Resteemed and tweeted
Nice post. Block chain is well suited for rules based monetary policy. I agree simple rules are better. I think high interest rates are better though because it diverts capital into the highest return projects and leads to an acceleration in growth.
Still I would not be surprised to see a blockchain rule based monetary policy implemented sometime in the next 50years. Hell, someone should pitch Zimbabwee on it today and they might get a nice test case.
Kudos to you for putting this out there for an open discussion. Lots of great minds that are working for the common good is a winning formula!
@kus-knee (The Old Dog)
I'm wondering if it would also limit the maximum rate of return for speculative investments?
It wouldn't limit maximum rate of return because maximum rate of return is independent of monetary policy. Only progressive taxation can place an upper limit on rate of return.
AWESOME piece. Thanks for sharing. Upvoted and shared on Twitter✔ for my followers to read. Stephen
https://twitter.com/StephenPKendal/status/803689700376670208
Stephen P Kendal tweeted @ 29 Nov 2016 - 19:58 UTC
Disclaimer: I am just a bot trying to be helpful.

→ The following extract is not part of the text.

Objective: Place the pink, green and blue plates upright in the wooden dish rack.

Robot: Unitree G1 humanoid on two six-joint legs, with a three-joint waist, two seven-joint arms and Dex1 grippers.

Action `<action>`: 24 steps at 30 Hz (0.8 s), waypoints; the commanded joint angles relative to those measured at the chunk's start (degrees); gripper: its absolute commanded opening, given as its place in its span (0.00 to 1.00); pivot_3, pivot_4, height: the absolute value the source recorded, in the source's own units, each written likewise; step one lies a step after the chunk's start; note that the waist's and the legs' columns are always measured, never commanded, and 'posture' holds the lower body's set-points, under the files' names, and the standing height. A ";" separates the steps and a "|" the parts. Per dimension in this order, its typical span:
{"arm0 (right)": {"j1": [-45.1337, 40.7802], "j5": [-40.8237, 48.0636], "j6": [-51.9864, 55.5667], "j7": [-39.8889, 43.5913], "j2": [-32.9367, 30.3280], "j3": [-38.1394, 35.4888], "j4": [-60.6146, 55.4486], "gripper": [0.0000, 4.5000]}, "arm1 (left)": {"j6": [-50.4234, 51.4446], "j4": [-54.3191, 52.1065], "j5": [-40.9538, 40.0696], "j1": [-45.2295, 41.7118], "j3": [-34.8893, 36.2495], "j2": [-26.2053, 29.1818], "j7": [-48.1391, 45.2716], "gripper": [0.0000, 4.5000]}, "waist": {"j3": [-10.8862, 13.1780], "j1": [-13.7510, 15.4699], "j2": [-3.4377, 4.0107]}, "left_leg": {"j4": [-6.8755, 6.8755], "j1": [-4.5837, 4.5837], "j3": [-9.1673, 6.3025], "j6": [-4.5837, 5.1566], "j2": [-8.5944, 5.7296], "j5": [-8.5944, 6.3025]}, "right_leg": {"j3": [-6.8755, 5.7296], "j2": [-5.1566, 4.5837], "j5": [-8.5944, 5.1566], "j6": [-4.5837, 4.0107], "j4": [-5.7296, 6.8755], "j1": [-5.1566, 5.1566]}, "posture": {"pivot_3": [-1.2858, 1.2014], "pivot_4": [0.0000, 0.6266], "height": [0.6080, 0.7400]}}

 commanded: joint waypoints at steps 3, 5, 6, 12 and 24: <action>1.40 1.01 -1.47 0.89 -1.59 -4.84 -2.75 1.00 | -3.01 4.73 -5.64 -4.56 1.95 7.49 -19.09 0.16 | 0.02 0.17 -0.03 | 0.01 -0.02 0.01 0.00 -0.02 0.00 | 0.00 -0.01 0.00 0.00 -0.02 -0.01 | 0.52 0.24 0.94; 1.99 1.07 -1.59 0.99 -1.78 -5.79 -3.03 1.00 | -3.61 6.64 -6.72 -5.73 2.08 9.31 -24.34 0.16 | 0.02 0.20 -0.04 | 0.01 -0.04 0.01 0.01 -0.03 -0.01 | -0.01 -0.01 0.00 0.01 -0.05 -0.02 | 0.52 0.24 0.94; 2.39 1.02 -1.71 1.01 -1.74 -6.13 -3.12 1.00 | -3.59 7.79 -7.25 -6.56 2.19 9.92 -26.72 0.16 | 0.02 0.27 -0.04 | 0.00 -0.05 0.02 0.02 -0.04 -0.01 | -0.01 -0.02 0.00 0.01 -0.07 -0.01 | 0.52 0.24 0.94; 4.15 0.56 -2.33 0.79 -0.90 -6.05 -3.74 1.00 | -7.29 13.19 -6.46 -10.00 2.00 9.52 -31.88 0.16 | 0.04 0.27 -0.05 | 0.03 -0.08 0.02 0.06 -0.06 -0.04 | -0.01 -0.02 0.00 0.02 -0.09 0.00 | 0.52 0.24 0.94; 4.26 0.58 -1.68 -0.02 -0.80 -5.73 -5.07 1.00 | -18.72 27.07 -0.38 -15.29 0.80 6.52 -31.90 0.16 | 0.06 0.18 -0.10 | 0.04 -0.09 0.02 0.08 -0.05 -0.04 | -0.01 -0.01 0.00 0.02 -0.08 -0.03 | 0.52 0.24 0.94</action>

Well written and definitely some ideas that will need to float around in my head for some time before they settle. I will say that initially it sounds like a good idea to me. This is one of those things I likely will only truly understand by living it.
Resteemed.
Interesting ideas and to see how this pans out.
I know @charlieshrem is busy with new things, but I have asked him to contact me. Perhaps some others can who know more about #Blockchain etc than me. I know #RealEstate and all related #Policy.
I think I am in a good position to help start Blockchaining Real Estate transactions and decentralizing all the relateds.
-- I believe this is a key to economics, it is always related and qualified people can contact me anytime.
Any system with interest will destroy itself after about 30 cycles of some sort.
$1.00 - 1% interest = $0.99 and $0.99 plus 1% interest = $0.9999 with a building error of 1%/0.01% interest error.
I'm all for a better system than used by much of the world today to increase quality and opportunity of life.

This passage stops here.